Google, stagista schiaccia il tasto sbagliato e “brucia” dieci milioni di dollari di pubblicità

Immagine di copertina

Il colosso di Mountain View si farà carico dell'errore

Per casi del genere si parla in gergo di “sindrome del dito grosso”.

Basta premere, involontariamente, un tasto sbagliato e si può far partire un ordine da milioni di dollari.

È quanto accaduto pochi giorni fa a Google, che per colpa della “manina” di un suo stagista avrebbe fatto perdere al colosso americano una decina di milioni di dollari.

L’episodio risale allo scorso martedì, quando uno stagista di Mountain View stava prendendo dimestichezza con i sistemi pubblicitari di Google.

Non si deve essere reso conto, però, di star lavorando in modalità reale sulla piattaforma – e non nella versione ‘test’ dei sistemi.
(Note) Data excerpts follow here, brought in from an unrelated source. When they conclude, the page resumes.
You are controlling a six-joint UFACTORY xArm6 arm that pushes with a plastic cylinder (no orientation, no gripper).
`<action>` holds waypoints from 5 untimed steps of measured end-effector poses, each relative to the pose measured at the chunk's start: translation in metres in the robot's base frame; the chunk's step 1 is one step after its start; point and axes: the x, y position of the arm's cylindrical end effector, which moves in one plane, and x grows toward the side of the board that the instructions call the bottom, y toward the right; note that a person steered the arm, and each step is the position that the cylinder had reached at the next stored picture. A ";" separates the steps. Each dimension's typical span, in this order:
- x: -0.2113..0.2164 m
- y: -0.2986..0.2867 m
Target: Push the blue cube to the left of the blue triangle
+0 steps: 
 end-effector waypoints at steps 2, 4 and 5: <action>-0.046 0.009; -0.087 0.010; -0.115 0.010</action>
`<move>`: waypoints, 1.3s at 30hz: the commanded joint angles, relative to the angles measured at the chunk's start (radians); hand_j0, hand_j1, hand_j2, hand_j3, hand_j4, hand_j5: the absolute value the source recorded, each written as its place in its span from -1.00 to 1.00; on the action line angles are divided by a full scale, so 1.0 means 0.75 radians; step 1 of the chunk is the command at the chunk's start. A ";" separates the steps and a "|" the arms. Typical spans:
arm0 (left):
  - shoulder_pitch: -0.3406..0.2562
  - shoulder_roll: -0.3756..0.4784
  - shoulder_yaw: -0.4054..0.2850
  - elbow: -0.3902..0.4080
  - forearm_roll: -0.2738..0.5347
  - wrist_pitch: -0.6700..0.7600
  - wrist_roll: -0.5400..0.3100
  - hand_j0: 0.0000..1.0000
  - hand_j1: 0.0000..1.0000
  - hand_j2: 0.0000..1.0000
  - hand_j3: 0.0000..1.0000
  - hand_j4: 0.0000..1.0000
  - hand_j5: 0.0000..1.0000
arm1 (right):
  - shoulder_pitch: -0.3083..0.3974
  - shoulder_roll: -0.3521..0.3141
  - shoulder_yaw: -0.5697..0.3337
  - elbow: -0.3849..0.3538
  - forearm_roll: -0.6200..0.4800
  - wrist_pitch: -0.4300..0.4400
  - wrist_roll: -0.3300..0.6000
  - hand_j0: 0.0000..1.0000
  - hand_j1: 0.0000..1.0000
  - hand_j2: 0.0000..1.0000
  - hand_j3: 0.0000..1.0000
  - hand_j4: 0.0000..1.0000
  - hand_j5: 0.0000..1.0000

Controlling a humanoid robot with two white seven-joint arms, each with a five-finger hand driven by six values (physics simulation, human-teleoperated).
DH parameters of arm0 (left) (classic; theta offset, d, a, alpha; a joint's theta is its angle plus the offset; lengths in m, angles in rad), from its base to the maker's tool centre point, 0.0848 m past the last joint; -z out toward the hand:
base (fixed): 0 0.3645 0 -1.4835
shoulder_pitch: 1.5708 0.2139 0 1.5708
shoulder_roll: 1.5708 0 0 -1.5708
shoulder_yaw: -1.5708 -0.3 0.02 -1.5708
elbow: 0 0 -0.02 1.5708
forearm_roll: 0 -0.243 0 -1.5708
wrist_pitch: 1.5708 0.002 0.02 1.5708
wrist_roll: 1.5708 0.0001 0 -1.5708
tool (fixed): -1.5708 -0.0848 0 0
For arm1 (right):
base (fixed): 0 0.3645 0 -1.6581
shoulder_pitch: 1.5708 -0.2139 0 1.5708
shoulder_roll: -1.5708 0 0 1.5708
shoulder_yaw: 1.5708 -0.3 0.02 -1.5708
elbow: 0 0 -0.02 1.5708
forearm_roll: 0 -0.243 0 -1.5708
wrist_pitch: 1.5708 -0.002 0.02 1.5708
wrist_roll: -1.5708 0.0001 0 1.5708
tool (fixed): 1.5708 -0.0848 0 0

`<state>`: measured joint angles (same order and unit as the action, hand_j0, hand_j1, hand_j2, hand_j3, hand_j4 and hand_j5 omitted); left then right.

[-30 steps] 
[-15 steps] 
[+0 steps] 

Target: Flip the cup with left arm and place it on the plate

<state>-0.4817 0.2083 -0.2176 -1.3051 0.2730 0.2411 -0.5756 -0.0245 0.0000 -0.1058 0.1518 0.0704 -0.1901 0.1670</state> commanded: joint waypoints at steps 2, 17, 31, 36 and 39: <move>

Così, schiacciando un tasto sul suo terminale, lo stagista ha acquistato alcuni spazi pubblicitari di siti web e applicazioni americane e australiane, inserendovi una pubblicità ‘fake’.

Un errore che la stessa Google ha prontamente ammesso, assicurando che onorerà direttamente quanto dovuto ai siti su cui è apparso il finto annuncio pubblicitario.

Per circa tre quarti d’ora, infatti, su molti schermi è apparso un rettangolo bianco-giallo: si trattava appunto della finta pubblicità inserita per sbaglio dallo stagista.

Non si hanno certezze sull’ammontare effettivo del danno causato, ma secondo il Financial Times sarebbe quantificabile intorno ai 10 milioni di dollari.

Oltre che sbadato, lo stagista è stato anche sfortunato, perché ha piazzato il suo ordine d’acquisto degli spazi pubblicitari a prezzi dieci volte superiori al normale.

Secondo quanto riferisce sempre il quotidiano economico, li avrebbe acquistati a 25 dollari di CPM, cioè costo per mille visualizzazioni, contro una media che sta tra i due e i quattro dollari.

Un episodio che fa riflettere, più in generale, su quanto sia difficile prevenire l’errore umano, e come a volte anche una semplice distrazione possa causare danni non indifferenti.

A tal proposito, Google ha fatto sapere che sta già lavorando per far sì che problemi del genere non si ripetano in futuro.